One typically uses a monetary policy (like that supported in Marlowe Runtime) that enforces a single minting event and single tokens for each role: such a monetary policy ensures that the role tokens are true non-fungible tokens (NFTs) so that the holders of the role tokens are provably the only ones who can act as the parties in the contract.
Nevertheless, monetary policies that mint multiple copies of a particular role token or ones with an open minting policy support non-standard use cases. For instance, minting two copies of each role token and distributing them to the same party allows that party to place one token in cold storage as a backup if their wallet containing the "hot" role token becomes inaccessible. Some novel crowdsourcing contracts might involve assigning the role (via identical role tokens that may be minted even after the contract commences) to many participants. Finally, a Plutus contract's minting policy for role tokens can coordinate with the operation of one or more Marlowe contracts.
Marlowe Runtime provides off-chain services that discover Marlowe contract history and build transactions that apply input to Marlowe contracts. The Marlowe Runtime deployment does not have to be trusted if one carefully examines the Marlowe transactions it produces, as discussed in the previous section. If Marlowe Runtime is deployed as part of a web service, then one needs to be aware of the possibility of person-in-the-middle, cross-site scripting, and other attacks.
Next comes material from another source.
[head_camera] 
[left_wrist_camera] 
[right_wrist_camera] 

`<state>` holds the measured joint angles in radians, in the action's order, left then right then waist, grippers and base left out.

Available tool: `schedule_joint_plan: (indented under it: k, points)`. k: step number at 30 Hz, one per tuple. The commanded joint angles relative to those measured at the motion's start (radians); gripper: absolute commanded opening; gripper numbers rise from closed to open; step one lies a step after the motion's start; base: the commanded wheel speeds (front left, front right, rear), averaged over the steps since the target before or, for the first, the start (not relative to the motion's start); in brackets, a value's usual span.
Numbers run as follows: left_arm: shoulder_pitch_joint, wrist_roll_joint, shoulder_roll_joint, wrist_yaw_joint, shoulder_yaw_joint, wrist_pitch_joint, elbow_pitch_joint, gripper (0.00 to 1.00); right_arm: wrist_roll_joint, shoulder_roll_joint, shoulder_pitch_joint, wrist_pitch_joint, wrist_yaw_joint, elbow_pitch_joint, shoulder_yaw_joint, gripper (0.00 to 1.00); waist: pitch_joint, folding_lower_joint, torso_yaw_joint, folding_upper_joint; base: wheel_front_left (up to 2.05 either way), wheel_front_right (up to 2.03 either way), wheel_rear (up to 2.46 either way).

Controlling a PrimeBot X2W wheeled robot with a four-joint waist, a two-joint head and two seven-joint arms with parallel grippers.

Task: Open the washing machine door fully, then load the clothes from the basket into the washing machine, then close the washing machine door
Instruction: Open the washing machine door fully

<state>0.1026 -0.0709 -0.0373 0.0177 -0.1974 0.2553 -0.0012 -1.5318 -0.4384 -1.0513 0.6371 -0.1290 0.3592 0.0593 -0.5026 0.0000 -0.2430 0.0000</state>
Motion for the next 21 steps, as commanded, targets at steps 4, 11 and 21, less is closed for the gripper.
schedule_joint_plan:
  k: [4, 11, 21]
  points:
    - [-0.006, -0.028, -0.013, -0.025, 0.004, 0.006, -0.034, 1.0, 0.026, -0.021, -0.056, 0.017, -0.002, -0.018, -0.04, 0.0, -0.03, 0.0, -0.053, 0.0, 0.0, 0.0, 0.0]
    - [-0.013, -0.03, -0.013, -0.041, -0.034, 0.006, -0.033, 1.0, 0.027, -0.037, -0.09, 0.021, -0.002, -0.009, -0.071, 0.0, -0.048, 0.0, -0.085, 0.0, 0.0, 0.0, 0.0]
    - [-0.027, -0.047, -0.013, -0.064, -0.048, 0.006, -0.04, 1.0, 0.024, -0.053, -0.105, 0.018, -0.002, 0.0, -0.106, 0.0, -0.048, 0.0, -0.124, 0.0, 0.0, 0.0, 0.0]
Marlowe Runtime contains a registry of known Marlowe script versions that it uses to create new Marlowe transactions. One should only use Marlowe Runtime to create contracts if one trusts the script hashes in that registry. The Marlowe test suite verifies that the script registry has not been inadvertently or maliciously altered. (Of course, this does not guarantee that the test itself has not been altered.
Marlowe CLI provides utilities for running and managing Marlowe contracts, including simulating and analyzing them. Transactions constructed with marlowe-cli
can be examined using the same techniques as for studying any other Marlowe transaction.